• [Exercise]
Please say how many lines in the records below contain the word "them". Give the number and nothing more.

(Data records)
____

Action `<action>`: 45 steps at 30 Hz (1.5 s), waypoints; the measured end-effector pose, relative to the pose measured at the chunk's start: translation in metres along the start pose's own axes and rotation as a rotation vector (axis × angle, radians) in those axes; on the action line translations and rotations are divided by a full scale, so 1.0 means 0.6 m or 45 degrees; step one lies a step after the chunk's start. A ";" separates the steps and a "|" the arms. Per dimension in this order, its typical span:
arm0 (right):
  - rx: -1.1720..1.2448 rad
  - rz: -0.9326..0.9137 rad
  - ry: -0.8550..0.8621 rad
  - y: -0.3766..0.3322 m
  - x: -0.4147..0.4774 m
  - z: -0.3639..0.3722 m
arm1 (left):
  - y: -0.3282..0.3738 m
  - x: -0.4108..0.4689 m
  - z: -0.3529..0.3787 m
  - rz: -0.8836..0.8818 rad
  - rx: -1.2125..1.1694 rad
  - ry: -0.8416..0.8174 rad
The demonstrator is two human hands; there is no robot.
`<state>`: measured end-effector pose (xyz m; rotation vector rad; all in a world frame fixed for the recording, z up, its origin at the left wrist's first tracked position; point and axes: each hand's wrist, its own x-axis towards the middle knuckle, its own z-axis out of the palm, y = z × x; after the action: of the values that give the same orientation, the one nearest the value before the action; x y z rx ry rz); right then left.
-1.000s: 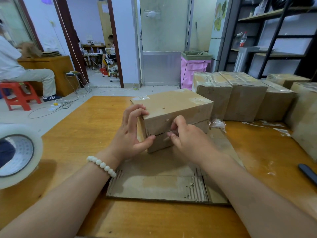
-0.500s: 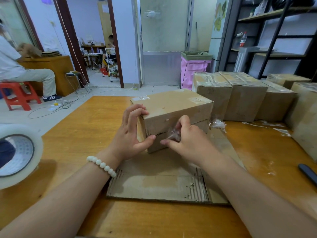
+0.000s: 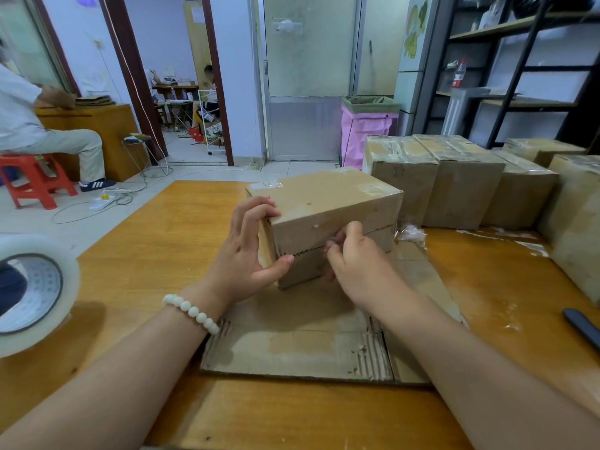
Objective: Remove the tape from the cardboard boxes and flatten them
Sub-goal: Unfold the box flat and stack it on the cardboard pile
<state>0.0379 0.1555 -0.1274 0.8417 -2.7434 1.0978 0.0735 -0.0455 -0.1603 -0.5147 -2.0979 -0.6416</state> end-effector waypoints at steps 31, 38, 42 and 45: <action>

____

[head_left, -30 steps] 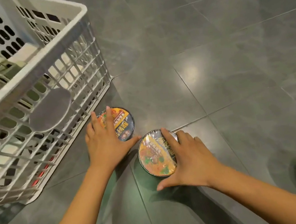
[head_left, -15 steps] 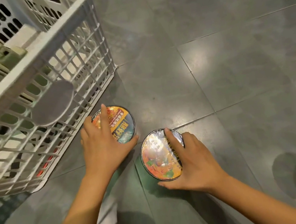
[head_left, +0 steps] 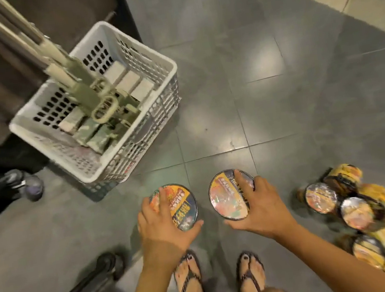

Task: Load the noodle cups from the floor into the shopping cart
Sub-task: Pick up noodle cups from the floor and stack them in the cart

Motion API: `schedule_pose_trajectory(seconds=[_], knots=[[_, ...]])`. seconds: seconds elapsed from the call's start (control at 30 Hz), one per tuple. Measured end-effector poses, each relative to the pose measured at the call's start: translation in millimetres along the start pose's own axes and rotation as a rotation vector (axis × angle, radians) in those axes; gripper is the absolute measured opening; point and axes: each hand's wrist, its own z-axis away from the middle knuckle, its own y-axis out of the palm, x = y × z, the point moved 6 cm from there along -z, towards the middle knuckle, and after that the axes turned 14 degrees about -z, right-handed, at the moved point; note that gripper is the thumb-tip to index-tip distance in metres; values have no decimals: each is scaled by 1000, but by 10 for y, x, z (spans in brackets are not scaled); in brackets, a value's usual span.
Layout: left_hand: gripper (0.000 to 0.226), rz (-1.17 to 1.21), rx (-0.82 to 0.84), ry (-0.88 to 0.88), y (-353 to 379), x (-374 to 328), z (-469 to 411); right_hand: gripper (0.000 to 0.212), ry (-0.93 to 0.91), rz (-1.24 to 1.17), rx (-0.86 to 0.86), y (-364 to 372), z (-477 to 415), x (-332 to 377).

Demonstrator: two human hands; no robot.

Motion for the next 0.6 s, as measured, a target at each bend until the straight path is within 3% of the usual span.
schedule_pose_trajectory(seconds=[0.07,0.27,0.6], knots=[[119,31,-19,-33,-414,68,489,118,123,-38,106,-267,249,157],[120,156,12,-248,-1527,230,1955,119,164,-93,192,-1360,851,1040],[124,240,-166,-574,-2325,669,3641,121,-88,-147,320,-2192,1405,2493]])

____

• [Task answer]
2